### Work request
Which lines of the data include the string "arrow"? List them all.

*****

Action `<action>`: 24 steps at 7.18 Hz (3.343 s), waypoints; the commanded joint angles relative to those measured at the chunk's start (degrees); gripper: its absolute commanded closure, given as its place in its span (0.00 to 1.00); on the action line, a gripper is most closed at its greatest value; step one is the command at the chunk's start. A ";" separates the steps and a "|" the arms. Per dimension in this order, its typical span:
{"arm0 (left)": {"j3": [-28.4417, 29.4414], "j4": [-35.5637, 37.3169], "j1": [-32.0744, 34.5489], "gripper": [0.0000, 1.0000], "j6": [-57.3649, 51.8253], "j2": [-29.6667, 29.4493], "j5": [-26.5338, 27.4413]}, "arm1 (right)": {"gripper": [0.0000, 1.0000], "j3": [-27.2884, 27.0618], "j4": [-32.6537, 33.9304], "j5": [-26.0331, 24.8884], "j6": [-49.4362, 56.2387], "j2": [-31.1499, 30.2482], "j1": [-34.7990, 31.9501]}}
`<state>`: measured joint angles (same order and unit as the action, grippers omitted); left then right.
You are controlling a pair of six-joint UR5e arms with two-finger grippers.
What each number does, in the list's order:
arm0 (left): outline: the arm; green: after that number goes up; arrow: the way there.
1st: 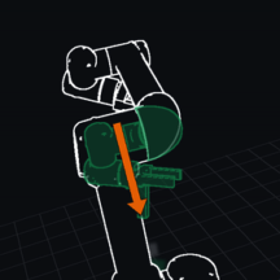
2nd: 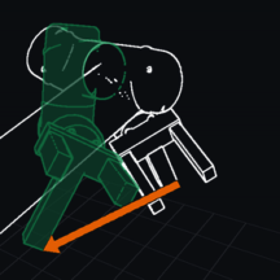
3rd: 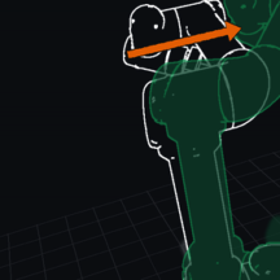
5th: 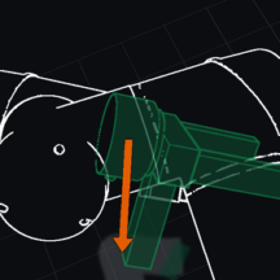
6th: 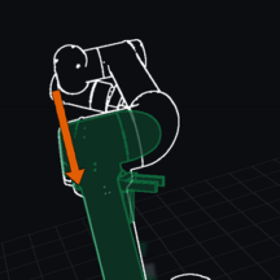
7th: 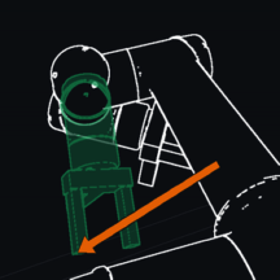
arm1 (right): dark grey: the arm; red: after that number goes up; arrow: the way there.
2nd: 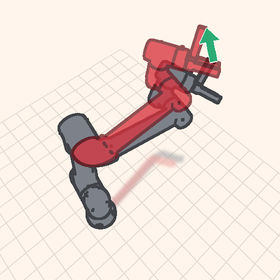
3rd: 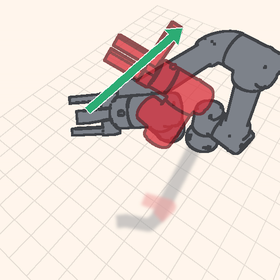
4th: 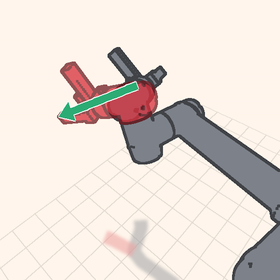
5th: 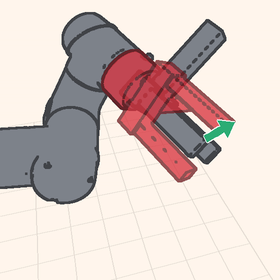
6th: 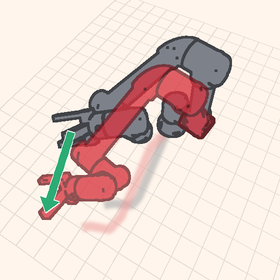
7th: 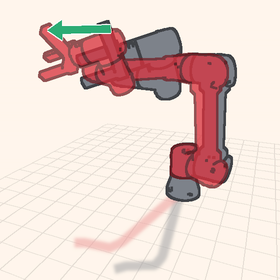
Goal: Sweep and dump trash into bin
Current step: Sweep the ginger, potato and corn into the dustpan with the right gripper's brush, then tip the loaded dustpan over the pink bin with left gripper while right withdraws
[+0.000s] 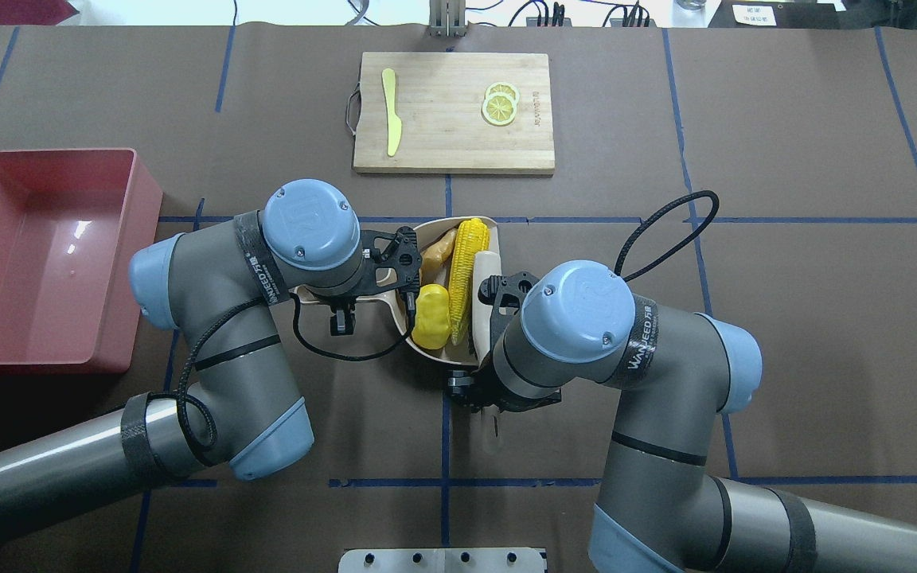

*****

### Answer space
arm0 (left): outline: the arm; green: after that number goes up; arrow: the way there.
arm1 (right): dark grey: the arm; red: after that number goes up; arrow: the way there.

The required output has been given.